What the exercise asks: This task calls for copying each line below that contains "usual".

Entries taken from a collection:
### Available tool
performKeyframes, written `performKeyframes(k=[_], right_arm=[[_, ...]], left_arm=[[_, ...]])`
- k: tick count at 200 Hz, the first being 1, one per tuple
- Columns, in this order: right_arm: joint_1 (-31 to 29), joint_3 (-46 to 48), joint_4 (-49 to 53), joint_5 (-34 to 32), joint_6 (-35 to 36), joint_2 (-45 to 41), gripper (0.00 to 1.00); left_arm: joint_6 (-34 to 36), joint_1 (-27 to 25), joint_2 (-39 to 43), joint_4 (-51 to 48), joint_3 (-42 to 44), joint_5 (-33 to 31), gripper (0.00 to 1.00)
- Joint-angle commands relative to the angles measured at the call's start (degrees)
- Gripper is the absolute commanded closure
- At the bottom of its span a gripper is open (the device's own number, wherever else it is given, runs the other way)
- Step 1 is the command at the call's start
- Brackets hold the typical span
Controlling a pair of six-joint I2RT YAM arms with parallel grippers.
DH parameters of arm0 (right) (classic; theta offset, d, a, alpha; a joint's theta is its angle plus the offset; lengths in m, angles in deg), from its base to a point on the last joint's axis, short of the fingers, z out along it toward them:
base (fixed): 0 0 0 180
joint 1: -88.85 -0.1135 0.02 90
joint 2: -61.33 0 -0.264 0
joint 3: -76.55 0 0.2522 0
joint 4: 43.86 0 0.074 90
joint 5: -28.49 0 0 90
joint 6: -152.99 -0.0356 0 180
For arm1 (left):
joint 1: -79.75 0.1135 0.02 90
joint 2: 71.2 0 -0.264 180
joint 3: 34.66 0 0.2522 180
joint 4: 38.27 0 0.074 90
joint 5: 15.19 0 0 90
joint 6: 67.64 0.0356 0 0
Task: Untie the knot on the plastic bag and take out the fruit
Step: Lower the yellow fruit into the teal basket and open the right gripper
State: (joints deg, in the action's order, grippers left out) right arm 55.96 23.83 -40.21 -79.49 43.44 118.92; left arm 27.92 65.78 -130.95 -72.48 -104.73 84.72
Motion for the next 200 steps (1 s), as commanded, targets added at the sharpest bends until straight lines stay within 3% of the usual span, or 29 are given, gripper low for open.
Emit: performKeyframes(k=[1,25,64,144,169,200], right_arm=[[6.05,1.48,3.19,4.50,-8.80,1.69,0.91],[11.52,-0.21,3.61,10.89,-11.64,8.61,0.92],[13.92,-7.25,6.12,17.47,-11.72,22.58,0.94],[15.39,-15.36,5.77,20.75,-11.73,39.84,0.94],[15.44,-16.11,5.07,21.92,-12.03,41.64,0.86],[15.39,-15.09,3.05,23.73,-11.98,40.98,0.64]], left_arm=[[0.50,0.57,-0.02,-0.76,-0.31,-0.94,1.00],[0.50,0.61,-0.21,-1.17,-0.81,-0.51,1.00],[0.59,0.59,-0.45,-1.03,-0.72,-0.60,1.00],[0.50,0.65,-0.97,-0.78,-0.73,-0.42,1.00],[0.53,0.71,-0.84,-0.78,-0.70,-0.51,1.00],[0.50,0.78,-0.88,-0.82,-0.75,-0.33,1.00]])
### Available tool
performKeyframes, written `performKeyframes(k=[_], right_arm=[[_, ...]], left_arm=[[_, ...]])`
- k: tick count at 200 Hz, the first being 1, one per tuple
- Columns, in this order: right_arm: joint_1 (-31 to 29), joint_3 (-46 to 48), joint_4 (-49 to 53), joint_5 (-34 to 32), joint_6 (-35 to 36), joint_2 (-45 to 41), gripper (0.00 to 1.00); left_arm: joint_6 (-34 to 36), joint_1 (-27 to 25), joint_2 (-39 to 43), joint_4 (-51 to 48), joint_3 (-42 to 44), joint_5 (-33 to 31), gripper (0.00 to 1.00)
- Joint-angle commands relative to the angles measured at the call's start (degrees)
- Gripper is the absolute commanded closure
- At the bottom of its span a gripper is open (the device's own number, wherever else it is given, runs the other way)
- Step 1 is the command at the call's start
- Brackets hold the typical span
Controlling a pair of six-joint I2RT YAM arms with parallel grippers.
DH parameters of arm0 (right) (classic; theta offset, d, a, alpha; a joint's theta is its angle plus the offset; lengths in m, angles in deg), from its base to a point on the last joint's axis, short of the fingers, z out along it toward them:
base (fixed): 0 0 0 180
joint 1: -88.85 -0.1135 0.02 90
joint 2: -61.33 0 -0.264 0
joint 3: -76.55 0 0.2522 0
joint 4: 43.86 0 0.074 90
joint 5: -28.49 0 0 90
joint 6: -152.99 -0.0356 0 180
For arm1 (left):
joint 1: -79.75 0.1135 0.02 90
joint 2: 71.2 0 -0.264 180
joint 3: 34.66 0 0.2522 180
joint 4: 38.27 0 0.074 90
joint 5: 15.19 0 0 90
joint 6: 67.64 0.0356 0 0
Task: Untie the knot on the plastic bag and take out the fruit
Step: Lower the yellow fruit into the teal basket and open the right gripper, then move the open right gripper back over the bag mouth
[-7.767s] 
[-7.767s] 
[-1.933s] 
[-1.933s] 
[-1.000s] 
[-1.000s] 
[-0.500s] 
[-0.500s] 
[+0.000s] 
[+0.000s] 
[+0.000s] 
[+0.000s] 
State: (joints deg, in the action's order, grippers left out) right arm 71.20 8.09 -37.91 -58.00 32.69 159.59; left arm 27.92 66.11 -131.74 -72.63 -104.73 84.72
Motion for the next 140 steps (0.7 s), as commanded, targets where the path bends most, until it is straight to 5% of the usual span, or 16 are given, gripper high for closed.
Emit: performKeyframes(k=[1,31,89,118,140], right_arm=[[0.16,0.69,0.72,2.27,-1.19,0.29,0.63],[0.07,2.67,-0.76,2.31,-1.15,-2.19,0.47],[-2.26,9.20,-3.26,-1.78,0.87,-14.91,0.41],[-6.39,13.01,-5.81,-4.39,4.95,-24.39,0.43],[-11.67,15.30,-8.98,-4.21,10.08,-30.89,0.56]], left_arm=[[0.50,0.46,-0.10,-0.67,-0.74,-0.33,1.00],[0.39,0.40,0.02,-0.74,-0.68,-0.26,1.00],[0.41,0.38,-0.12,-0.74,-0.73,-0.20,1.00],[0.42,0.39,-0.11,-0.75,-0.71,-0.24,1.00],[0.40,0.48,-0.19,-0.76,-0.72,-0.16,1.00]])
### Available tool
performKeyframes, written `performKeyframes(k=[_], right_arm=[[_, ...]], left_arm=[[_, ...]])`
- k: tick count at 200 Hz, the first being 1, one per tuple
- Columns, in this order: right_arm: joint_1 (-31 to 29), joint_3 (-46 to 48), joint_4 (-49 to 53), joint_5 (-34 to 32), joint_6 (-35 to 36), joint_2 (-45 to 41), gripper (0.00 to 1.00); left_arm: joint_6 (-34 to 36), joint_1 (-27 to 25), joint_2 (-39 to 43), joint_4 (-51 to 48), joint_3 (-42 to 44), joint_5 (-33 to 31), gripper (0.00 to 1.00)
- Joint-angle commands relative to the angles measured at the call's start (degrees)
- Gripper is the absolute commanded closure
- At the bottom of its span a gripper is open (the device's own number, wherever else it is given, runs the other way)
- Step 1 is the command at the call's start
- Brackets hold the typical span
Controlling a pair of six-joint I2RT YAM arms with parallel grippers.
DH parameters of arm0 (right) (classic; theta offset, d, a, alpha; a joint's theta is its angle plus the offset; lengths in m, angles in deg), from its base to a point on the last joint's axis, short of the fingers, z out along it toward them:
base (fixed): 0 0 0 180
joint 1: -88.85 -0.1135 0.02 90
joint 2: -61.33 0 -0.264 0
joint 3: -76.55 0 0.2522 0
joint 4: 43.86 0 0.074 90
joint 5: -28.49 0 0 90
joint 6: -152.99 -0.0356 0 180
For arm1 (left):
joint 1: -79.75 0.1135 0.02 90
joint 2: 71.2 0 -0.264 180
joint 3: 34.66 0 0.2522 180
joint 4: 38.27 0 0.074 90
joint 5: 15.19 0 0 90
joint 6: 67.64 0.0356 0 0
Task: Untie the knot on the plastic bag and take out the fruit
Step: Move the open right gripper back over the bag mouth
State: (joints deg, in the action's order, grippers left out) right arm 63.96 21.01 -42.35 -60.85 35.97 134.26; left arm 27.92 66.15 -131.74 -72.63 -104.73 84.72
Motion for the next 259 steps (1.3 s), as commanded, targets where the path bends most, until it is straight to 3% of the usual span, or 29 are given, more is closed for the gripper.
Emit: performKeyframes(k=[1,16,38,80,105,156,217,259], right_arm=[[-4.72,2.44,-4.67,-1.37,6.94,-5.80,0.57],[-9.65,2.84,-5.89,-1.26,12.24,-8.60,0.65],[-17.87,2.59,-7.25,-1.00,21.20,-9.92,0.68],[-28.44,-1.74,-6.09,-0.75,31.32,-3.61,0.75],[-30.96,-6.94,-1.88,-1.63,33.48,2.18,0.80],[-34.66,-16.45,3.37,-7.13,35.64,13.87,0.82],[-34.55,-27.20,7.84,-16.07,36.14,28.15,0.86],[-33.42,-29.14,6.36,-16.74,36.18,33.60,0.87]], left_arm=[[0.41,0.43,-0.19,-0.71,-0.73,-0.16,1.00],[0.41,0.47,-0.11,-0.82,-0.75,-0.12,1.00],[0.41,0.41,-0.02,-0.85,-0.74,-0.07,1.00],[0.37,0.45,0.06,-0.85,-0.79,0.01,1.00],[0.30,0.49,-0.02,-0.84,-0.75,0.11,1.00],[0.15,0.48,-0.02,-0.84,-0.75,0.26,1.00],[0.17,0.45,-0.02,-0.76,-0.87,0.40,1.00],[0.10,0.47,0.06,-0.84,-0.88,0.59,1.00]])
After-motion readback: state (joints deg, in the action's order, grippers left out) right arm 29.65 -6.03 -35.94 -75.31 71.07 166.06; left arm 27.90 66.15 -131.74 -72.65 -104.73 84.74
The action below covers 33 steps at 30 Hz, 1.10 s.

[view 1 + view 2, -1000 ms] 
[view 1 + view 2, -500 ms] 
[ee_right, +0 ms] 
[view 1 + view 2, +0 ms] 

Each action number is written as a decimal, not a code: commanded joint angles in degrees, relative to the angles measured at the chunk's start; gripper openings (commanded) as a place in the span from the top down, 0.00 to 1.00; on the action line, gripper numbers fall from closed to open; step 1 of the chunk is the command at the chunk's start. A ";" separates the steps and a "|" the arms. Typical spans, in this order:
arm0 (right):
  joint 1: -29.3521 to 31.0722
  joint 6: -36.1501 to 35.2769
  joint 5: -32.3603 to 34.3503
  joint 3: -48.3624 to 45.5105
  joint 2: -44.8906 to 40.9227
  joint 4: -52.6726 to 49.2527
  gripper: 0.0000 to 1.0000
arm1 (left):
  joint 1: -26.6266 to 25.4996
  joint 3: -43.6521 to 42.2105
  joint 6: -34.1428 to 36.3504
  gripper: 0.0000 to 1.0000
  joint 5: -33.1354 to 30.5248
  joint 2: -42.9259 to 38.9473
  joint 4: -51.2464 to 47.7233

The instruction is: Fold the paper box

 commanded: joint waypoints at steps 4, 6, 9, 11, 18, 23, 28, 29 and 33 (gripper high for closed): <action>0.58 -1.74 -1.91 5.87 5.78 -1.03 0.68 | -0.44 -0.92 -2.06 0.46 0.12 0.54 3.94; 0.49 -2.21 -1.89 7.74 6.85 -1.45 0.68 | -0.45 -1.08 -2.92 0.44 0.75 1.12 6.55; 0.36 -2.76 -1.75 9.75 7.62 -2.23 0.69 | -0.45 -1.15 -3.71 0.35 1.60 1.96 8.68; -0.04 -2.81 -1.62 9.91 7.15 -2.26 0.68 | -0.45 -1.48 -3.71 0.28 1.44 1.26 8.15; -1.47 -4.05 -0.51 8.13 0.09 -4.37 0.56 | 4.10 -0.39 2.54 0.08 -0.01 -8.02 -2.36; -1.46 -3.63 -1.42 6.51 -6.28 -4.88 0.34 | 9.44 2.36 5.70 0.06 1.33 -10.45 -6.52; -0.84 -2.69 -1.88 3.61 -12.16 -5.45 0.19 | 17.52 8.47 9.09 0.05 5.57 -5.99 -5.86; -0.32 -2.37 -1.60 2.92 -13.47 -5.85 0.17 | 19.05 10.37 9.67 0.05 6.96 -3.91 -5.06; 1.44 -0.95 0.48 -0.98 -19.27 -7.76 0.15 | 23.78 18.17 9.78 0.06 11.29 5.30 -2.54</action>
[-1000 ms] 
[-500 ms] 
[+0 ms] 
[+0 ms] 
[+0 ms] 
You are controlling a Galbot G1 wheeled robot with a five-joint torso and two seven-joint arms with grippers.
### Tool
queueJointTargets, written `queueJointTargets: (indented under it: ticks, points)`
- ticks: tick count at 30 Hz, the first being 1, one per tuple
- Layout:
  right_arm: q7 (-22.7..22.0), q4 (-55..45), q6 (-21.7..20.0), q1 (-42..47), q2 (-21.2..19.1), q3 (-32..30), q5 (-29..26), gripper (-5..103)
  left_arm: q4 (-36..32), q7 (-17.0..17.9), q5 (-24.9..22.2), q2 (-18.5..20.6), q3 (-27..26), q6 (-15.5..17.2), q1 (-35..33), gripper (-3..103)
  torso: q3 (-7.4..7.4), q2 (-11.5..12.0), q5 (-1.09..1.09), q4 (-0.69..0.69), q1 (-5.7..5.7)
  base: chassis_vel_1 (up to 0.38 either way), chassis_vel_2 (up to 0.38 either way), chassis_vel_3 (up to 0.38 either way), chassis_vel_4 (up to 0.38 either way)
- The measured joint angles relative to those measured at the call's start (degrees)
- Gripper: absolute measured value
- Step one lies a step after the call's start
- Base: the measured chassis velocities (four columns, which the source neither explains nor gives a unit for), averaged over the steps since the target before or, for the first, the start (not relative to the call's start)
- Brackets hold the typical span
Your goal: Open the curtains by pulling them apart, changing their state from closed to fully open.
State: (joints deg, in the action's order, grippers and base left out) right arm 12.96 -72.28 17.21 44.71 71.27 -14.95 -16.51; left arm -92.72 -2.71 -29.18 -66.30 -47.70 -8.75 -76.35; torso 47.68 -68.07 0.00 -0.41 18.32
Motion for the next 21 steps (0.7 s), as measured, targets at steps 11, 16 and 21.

Exercise output:
Motion for the next 200 steps (1 s), as commanded, targets added at the sharpest bends until straight lines stay within 3% of the usual span, or 29 are given, gripper low for open.
Motion for the next 140 steps (0.7 s), as commanded, targets where the path bends most, until it is straight to 5% of the usual span, or 16 are given, gripper high for closed.
Motion for the next 259 steps (1.3 s), as commanded, targets where the path bends most, until it is straight to 3% of the usual span, or 29 are given, more is closed for the gripper.

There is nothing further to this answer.